_TASK TO CARRY OUT_
Set down all of the data that follows, keeping every character.

[Opening THE DATA section]

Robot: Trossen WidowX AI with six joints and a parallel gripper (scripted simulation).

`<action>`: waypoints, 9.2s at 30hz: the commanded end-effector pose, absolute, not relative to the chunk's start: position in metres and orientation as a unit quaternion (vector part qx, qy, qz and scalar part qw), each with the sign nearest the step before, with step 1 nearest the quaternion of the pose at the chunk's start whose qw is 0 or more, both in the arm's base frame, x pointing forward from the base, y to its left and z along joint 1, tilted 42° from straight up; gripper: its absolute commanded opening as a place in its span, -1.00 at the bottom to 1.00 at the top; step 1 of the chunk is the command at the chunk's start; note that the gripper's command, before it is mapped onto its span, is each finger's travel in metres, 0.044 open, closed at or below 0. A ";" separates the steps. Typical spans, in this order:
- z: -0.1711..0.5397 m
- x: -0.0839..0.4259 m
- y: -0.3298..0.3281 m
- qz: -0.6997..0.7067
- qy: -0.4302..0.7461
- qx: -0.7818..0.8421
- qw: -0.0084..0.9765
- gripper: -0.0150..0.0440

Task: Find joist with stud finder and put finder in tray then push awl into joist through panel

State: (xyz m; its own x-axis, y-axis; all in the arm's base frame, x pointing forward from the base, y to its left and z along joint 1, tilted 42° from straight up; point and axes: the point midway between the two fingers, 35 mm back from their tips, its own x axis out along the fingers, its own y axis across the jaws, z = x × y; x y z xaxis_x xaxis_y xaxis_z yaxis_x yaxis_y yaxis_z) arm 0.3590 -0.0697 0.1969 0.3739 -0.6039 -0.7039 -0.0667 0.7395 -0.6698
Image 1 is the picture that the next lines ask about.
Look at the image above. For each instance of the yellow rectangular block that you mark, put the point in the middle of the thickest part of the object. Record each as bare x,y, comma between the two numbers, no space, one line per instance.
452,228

[Closing THE DATA section]

_SOLUTION_
Robot: Trossen WidowX AI with six joints and a parallel gripper (scripted simulation).

`<action>`: waypoints, 9.2s at 30hz: the commanded end-effector pose, absolute, not relative to the chunk's start: position in metres and orientation as a unit quaternion (vector part qx, qy, qz and scalar part qw), each with the sign nearest the step before, with step 1 nearest the quaternion of the pose at the chunk's start whose qw is 0 or more, both in the arm's base frame, x pointing forward from the base, y to its left and z along joint 1, tilted 42° from straight up; gripper: its absolute commanded opening as a place in its span, -1.00 at the bottom to 1.00 at the top; step 1 of the chunk is the command at the chunk's start; note that the gripper's command, before it is mapped onto its span, is each finger's travel in metres, 0.044 open, closed at or below 0. A ";" separates the steps. Typical spans, in this order:
- z: -0.1711..0.5397 m
- x: -0.0839..0.4259 m
- y: -0.3298..0.3281 m
- qz: -0.6997..0.7067
- qy: -0.4302..0.7461
- qx: -0.7818..0.8421
- qw: -0.0084..0.9765
- gripper: -0.0150..0.0440

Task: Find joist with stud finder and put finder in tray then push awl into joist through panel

State: (xyz m; its own x-axis, y-axis; all in the arm's base frame, x pointing forward from the base, y to its left and z along joint 1, tilted 42° from straight up; point and axes: the point midway between the two fingers, 35 mm back from their tips, its own x axis out along the fingers, its own y axis across the jaws, z = x × y; x y z xaxis_x xaxis_y xaxis_z yaxis_x yaxis_y yaxis_z) arm 0.3590 -0.0697 0.1969 0.3739 -0.6039 -0.7039 -0.0667 0.7395 -0.6698
Image 1 is the picture that the next lines ask about.
Look at the image above. For each instance of the yellow rectangular block that you mark, put the point in the middle of the thickest part of the object. Record each as bare x,y, comma between the two numbers, no space, one line per instance.
452,228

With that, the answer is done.